The best performer on the All Ordinaries index on Friday has been the Experience Co Ltd (ASX: EXP) share price.
The adventure tourism company’s shares were up as much as 13.5% to 25 cents at one stage. They have since pulled back a touch, but are still up 9% at the time of writing.
This puts them ahead of Galilee Energy Ltd (ASX: GLL) and Speedcast International Ltd (ASX: SDA) which are also pushing notably higher.
Why is the Experience Co share price charging higher?
Investors have been buying Experience Co’s shares after it released an update on its strategic review.
According to the release, the company has entered into a contract for the sale of the Great Barrier Reef Helicopters business to the Morris Group.
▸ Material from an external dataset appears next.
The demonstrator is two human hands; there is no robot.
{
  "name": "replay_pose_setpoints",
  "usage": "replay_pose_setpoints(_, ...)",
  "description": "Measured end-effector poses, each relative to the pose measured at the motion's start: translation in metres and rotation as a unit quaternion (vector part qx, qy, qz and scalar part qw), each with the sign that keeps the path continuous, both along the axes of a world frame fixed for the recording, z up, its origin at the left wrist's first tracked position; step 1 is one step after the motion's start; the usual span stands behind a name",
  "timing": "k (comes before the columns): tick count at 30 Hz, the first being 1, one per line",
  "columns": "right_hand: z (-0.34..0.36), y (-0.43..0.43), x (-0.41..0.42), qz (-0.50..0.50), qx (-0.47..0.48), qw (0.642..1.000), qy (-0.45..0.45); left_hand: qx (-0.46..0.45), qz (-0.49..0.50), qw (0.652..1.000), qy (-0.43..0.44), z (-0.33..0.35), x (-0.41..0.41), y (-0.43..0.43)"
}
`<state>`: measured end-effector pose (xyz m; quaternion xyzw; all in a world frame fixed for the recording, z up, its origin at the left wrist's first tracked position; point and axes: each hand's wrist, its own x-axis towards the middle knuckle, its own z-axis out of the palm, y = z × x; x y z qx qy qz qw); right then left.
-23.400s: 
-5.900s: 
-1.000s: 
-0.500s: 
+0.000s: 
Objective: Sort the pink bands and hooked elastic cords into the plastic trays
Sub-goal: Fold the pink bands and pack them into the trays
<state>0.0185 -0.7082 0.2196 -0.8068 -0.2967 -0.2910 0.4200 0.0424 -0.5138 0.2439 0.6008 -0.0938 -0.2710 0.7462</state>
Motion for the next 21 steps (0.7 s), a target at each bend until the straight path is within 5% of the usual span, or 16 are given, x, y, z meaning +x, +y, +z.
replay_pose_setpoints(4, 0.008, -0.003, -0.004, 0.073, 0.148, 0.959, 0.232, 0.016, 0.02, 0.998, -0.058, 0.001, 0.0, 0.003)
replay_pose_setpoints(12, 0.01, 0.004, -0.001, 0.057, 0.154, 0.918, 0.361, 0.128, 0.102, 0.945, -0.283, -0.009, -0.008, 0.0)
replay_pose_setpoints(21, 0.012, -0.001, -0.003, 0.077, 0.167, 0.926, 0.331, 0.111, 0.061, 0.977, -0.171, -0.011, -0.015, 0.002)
Management expects the Great Barrier Reef Helicopters transaction to be completed in early January 2020.
It has also completed the sale of its canyoning business and assets. When completed, both these divestments will deliver net proceeds of approximately $17.5 million, which will be applied to its corporate debt facility.
The company has chosen not to disclose the sale prices of the assets individually, but looks likely to be booking sizeable losses on their disposals.
After all, Experience Co paid $20 million in 2017 for the Great Barrier Reef Helicopters business.
More divestments to come.
The release advises that it has appointed Nash Advisory to run a divestment process for the remaining businesses identified as non-core in its strategic review.
This includes Raging Thunder Adventures and RnR White Water Rafting, Cairns Hot Air Balloon Co, Byron Bay Ballooning Co, and Hunter Valley Ballooning Co.
Experience Co paid $15.45 million for the Raging Thunder Adventures business in 2016. But given how poorly it has been performing, it will be lucky to get anything close to that when it sells it.
However, management believes that shedding these non-core assets is for the best and will improve its return on invested capital.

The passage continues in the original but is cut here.